On his official website, Kiefer named his collection of images of discarded personal effects “El Sueño Americano” which translates to English as “The American Dream.”

The photo of rosaries continued to be shared thousands of times here on Twitter in June 2018 amid increased media attention on the caravans of Central American migrants walking to the US border.

Here is an article published by online magazine Insider on June 27, 2018 in which Kiefer’s photos were featured again.

That article was retweeted thousands of times on Twitter in June 2019.

Kiefer has since removed the image of the rosaries featured in the posts from his website and social media accounts. He told AFP, “I reshot the exact rosaries in a different configuration.”

That image is available on his website and on his Instagram account.

What is CBP policy on personal property?

In October 2015, then-CBP Commissioner R. Gil Kerlikowske issued a document entitled “National Standards on Transport, Escort, Detention, and Search” (TEDS).

CBP confirmed that this policy is still the overarching policy for the detention of migrants.

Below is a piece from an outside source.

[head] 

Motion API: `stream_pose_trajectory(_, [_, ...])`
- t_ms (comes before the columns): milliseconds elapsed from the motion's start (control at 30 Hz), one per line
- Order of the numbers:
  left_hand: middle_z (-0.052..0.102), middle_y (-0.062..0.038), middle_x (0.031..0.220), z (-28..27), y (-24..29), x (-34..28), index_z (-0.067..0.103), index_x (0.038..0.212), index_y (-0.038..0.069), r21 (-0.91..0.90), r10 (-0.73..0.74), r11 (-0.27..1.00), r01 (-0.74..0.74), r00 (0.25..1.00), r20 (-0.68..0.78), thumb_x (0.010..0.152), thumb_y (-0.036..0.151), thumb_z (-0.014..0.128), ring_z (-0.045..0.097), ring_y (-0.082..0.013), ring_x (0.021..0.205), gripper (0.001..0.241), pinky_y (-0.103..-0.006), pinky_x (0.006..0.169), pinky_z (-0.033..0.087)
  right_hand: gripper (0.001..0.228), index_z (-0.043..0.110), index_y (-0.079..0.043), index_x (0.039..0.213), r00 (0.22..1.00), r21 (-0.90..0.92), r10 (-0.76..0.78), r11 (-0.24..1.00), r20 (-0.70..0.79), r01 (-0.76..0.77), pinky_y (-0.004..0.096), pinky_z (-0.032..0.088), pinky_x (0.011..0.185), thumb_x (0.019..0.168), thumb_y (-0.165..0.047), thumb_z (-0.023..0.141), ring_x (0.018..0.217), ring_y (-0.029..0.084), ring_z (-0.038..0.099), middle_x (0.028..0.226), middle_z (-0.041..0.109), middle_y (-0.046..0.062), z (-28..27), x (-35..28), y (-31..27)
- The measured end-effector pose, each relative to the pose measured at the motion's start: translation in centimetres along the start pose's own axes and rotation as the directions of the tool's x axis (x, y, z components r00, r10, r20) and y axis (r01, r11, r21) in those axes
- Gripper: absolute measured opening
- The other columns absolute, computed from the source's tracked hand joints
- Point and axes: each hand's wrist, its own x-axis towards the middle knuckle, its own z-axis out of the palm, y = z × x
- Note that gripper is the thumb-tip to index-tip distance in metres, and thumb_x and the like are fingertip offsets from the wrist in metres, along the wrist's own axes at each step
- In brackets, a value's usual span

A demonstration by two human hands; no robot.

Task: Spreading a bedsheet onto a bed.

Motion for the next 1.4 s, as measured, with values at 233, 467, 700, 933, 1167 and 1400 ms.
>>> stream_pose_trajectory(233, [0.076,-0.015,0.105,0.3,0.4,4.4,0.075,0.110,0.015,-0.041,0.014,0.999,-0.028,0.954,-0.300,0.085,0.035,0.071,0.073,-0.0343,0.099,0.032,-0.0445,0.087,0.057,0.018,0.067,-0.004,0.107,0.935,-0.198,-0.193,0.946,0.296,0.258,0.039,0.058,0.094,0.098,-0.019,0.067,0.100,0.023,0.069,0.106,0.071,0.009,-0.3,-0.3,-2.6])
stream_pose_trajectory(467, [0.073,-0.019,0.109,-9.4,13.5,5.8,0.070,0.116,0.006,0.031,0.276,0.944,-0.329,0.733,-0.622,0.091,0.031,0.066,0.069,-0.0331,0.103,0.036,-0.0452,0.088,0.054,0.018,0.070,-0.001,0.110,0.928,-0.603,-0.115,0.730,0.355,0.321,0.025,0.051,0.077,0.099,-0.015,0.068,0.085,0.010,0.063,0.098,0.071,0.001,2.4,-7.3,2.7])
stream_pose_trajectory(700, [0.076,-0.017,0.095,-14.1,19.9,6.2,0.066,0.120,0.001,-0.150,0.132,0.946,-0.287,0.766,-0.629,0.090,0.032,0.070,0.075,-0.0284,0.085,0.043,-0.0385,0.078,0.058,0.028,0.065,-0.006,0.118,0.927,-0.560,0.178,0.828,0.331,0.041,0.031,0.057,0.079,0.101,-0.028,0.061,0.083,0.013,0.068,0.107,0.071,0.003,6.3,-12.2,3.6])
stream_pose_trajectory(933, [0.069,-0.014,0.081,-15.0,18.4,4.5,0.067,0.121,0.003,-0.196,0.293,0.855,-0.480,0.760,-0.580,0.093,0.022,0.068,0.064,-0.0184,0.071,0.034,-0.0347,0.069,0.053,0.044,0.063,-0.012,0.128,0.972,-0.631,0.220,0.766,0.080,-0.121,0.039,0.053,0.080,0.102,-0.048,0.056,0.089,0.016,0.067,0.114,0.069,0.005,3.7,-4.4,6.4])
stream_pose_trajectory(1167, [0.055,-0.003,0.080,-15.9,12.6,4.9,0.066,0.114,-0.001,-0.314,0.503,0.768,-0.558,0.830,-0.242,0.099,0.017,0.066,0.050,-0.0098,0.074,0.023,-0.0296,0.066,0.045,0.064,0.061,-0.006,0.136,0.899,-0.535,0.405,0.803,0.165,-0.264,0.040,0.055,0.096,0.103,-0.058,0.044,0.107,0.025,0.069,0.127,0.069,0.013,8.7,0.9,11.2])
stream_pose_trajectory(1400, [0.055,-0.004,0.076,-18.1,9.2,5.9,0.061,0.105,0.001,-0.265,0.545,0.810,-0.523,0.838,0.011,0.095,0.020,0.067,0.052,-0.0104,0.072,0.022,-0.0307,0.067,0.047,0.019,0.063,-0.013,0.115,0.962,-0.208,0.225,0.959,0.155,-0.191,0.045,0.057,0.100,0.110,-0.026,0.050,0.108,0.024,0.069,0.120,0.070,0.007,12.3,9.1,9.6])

The policy states: “All detainees’ personal property discovered during apprehension or processing and not deemed to be contraband will be safeguarded, itemized according to the operational office’s policies and procedures, and documented in the appropriate electronic system(s) of record.”

Point 7.4 states: “At the discretion of officers/agents, a detainee may keep some personal items in their possession, as long as a particular item does not pose a threat to the security or good order of the facility.”

A CBP official told AFP by email on July 11, 2019: “Items that have a cord/rope/string could pose significant officer and detainee safety hazard (choking, suicide and strangulation) and should be secured in the individual’s property. We also remove shoelaces and belts from the individuals in our custody and store it with their property because they pose similar risks.”

The same official said that personal property is stored in numbered bags and that migrants can reclaim the property when they leave a CBP facility.

But David Hill, a volunteer for Arizona based non-profit group No More Deaths, which has run its Property Recovery Assistance Project for migrants since 2008, told AFP in a July 3, 2019 email: “Among deportees, it is extremely common for them to report that they didn't get their stuff back.”

According to Hill, who volunteers in Nogales, Arizona, retrieving personal property for deportees: “We fully inventory each bag of property we receive. As far as rosaries go, they're common enough. So are things like scapulars and prayer cards, and all kinds of religious and nonreligious personal items. I searched my database of inventories and got 183 hits for ‘rosary.’”

The non-partisan American Immigration Council also published a report on December 21, 2016 about the mishandling of migrants’ belongings.

The report states that after the introduction of CBP’s TEDS policy in 2015, there was little change in the percentage of migrants who reported that not all their possessions had been returned after their release.

The report states in part: “Specifically, before TEDS went into effect in October 2015, 41.5 percent of respondents whose belongings had been retained upon detention reported that not all of their belongings were returned. After TEDS, this proportion was almost identical at 41 percent.”